Other materials find their way in because they need extra protection or would be hard to replace. Some might mysteriously disappear if they were in general circulation. One example is Mapplethorpe by the artist Robert Mapplethorpe, whose photography books were banned in some places because of their sexually explicit content.


Some items are added to the collection because they serve the research needs of a faculty member. Perhaps the most prolific user of the Law School’s rare books has been Professor Helmholz, whose work on how canon law influenced common law requires many older texts. Knowing Helmholz’s interests, the staff keeps an eye out for items at auctions or in rare book catalogs that might be a fit. Some additions made especially to support his research include Decisiones Rotae and Consilia.
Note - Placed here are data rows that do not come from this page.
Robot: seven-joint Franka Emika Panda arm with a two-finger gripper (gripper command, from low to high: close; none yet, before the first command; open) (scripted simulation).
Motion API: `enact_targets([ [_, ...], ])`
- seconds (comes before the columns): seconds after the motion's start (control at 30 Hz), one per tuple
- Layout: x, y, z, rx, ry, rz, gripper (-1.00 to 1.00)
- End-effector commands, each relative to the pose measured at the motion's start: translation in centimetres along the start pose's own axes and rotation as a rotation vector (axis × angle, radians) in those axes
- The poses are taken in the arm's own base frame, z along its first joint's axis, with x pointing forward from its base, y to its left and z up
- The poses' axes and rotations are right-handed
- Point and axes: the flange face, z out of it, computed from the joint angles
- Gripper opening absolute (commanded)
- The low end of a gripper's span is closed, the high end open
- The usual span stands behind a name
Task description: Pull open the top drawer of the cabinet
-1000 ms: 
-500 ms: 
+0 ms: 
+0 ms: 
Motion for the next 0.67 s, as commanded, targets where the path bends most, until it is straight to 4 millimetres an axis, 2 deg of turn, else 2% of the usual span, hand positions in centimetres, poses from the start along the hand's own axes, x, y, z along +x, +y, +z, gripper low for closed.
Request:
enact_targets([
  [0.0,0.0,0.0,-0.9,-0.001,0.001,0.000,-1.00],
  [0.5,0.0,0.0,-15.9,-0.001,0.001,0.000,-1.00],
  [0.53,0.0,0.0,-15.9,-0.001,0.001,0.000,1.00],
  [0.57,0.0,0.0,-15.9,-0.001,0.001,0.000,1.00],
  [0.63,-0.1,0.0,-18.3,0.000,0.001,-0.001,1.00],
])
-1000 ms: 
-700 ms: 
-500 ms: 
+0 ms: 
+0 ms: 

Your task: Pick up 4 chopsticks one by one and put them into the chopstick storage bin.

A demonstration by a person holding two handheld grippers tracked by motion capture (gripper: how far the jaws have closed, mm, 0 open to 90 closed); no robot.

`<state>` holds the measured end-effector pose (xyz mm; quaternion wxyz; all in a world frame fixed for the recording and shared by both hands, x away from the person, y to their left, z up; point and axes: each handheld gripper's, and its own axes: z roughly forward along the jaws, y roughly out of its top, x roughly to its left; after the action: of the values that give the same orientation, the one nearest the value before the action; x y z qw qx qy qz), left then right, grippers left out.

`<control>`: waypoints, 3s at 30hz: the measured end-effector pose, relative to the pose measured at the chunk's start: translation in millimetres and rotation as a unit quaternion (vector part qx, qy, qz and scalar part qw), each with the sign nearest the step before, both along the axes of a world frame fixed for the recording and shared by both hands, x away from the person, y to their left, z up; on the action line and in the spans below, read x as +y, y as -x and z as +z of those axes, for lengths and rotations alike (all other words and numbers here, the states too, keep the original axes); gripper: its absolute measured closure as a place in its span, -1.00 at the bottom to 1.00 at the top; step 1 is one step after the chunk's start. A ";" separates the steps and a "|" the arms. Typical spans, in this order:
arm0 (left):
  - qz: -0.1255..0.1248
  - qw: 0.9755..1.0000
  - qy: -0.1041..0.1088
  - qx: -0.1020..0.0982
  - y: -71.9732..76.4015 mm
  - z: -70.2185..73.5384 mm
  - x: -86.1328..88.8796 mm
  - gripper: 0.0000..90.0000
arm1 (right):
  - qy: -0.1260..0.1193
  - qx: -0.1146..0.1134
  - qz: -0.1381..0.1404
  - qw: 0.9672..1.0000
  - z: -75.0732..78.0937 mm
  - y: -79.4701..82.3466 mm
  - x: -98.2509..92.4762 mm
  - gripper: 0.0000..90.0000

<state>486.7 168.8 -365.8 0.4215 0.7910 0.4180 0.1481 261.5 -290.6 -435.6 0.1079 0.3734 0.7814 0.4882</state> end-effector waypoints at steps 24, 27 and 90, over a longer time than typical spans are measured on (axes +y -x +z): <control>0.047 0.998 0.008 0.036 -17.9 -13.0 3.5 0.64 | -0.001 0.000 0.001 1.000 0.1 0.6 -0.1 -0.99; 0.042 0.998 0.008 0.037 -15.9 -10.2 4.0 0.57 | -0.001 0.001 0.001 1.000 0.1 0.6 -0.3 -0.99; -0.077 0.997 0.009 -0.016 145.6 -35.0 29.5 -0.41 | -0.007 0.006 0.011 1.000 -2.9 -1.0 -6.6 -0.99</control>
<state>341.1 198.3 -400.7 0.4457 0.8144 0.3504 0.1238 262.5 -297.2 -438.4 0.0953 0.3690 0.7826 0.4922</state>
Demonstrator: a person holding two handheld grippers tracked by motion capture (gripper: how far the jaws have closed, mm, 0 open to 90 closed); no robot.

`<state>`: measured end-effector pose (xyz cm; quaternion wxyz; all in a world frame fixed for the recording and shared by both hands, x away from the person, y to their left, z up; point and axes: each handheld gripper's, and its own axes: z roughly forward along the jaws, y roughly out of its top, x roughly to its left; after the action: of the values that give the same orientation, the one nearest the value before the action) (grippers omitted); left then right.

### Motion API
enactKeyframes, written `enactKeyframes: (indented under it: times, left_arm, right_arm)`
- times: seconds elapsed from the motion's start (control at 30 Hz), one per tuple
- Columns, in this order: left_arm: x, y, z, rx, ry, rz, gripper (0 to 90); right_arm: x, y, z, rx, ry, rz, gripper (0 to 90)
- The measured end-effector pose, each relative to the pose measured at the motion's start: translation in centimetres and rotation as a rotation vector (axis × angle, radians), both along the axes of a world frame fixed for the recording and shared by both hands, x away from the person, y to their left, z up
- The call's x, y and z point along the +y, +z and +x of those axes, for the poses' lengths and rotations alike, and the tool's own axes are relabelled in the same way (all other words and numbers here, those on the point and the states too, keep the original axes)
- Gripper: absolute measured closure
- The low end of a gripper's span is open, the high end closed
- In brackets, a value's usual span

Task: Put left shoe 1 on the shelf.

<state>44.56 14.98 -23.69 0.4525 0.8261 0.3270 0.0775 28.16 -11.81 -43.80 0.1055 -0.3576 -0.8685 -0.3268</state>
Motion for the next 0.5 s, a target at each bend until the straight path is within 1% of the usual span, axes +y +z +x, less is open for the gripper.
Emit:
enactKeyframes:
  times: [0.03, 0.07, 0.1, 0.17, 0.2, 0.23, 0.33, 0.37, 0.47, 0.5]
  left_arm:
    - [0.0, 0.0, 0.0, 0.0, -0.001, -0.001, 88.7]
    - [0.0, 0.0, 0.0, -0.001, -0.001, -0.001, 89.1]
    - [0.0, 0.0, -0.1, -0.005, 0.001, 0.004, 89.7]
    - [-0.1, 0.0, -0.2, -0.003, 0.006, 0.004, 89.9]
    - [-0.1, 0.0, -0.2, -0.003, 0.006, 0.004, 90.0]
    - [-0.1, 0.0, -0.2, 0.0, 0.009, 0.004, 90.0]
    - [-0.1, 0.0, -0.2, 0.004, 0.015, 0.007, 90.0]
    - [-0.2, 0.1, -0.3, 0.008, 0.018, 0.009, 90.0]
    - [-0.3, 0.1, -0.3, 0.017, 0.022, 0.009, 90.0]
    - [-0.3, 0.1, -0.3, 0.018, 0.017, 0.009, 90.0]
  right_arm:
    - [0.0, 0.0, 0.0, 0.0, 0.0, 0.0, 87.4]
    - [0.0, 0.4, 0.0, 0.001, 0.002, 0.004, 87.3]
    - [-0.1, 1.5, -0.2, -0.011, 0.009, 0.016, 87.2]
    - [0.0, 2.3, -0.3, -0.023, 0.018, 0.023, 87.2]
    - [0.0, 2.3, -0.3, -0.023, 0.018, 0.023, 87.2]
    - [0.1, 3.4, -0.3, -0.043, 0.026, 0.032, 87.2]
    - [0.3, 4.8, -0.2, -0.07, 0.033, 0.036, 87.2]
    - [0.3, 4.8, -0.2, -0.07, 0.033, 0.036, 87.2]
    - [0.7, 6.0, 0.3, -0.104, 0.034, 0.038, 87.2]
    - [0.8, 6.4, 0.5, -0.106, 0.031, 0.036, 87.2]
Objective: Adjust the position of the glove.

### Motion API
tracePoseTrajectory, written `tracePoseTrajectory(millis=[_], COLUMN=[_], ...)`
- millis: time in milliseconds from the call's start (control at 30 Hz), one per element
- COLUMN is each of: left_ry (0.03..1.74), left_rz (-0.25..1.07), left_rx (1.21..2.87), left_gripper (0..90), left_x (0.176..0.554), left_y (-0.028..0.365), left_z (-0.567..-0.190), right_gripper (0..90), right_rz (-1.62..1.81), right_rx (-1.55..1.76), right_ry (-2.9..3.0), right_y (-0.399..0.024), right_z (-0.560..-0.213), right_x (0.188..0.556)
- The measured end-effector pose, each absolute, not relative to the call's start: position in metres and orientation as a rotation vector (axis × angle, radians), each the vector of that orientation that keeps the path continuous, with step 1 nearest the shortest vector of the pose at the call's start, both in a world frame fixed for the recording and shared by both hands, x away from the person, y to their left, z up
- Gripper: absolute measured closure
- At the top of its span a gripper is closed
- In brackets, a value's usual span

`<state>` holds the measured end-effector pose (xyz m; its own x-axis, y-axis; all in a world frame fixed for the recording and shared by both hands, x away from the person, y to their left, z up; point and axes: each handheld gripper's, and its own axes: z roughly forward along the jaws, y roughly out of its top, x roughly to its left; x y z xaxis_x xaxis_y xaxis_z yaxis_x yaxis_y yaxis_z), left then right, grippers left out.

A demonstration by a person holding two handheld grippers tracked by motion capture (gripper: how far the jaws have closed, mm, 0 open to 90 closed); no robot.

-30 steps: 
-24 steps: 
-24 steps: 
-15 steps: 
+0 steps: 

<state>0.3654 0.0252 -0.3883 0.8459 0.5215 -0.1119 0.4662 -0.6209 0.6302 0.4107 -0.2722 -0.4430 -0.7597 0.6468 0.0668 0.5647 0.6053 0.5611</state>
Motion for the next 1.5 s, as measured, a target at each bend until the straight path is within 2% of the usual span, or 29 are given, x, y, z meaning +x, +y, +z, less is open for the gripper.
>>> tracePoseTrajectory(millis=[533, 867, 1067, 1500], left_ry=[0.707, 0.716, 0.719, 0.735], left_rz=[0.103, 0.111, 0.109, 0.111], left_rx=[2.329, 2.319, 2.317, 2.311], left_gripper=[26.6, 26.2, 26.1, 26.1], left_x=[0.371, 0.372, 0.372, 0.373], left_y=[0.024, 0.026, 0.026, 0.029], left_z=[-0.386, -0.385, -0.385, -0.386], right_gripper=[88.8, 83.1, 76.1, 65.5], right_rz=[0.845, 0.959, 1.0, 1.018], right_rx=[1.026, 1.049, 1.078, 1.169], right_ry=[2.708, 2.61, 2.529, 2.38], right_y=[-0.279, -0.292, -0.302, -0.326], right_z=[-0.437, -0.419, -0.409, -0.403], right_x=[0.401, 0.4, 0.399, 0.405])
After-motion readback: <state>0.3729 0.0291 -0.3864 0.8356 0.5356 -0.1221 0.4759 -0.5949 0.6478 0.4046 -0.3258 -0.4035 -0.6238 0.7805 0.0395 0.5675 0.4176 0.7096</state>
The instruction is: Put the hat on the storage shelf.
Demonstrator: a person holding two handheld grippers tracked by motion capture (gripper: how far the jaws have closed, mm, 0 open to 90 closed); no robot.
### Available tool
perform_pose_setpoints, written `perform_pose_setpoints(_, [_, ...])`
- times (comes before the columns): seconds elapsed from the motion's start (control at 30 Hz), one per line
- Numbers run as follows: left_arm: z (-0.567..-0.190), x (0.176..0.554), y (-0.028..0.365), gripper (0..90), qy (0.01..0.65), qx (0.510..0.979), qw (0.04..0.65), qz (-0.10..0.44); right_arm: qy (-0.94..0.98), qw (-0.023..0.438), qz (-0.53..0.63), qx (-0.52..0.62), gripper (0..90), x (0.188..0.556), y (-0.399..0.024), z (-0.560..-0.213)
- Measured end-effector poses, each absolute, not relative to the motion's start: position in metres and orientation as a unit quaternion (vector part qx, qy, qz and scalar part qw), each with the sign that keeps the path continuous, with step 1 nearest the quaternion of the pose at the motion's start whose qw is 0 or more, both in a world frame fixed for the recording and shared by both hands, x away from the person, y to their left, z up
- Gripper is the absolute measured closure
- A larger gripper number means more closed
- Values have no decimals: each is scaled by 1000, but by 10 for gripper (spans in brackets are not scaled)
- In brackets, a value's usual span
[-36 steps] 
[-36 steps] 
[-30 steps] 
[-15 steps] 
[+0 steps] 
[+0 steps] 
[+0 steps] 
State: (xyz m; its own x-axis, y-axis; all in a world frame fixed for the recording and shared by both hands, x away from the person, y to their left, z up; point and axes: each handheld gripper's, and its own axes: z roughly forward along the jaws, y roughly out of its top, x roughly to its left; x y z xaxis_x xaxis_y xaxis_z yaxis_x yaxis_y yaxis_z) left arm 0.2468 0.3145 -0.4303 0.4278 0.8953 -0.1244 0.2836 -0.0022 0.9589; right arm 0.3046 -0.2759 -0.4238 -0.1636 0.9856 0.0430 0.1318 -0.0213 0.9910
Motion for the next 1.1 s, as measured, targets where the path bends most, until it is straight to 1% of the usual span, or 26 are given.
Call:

“They’ve been very good at buying some of the fundamental texts in my subjects, so I’ve been grateful for that,” he said.
Certain items get added because of the passion of one of the librarians. Louis-Jacques, for example, has developed a special interest in books where illustrations teach even nonlawyers about the law. An example is the Code Pénal by the early-twentieth-century cartoonist Joseph Hémard, which illustrates the French criminal code.
Finally, the library adds some new items when faculty recommend them or when alumni or friends donate them. A 2016 D’Angelo Law Library rare books narrative report stated that 5 percent of the books were gifted to the library.
Some of the quirkiest items in the Rare Book Room are neither books nor old but are sought-after legal artifacts. The room houses twenty of the limited-edition bobbleheads depicting Supreme Court justices that The Green Bag began issuing in 2003; it includes justices such as Harry A. Blackmun, William H. Rehnquist, and Ruth Bader Ginsburg, but is so far missing others, including Louis D. Brandeis and Sonia Sotomayor. (The Green Bag, a journal established by Ross Davies, ‘97, David Gossett, ‘97, and Montgomery Kosma, ‘97, is highlighted in the Spring 2005 Record.)
The Supreme Court is well represented throughout the collection. One particularly special piece is an album containing portraits and autographs of many of the early justices collected by Louis Silver and donated to the Law School Library in the late 1950s. The heavy book contains something signed by every Supreme Court Justice from John Jay to Edward Douglass White, plus signed documents from most of the justices, from White to William Howard Taft. It also features sixty signed miniature portraits of the justices by Philadelphia artists Max and Albert Rosenthal and a few photographs of later justices. (You can read more about the Silver Collection in the Spring 2017 Record.)
“It’s a one-of-a-kind collection,” Lewis said. “I anticipate and hope it always would have special value."
Although this scrapbook is a unique physical artifact, the conservation laboratory in the University’s Joe and Rika Mansueto Library has also digitized it, so even those who can’t see it in person might have a glimpse. This is one example of how librarians today balance some digitization of the collection with the preservation of the original items. A web exhibit of the collection is available online.
Stauffer is, in large part, responsible for physically caring for the books. When the library tower was last renovated, humidity and temperature controls were added because materials used to create older books, such as vellum, can easily absorb water, which will warp the books. Librarians also keep the collection away from direct sunlight.
When someone requests to see a rare book—outside researchers, not only faculty, may request access—they may use a dedicated pillow to cradle it, protecting the binding from being stressed.
As delicate as they are, Helmholz says these rare books will outlast those made today. “The old books were made out of rag paper, not wood paper,” he said. “Most books produced today will be dust at a time when the old books are still usable."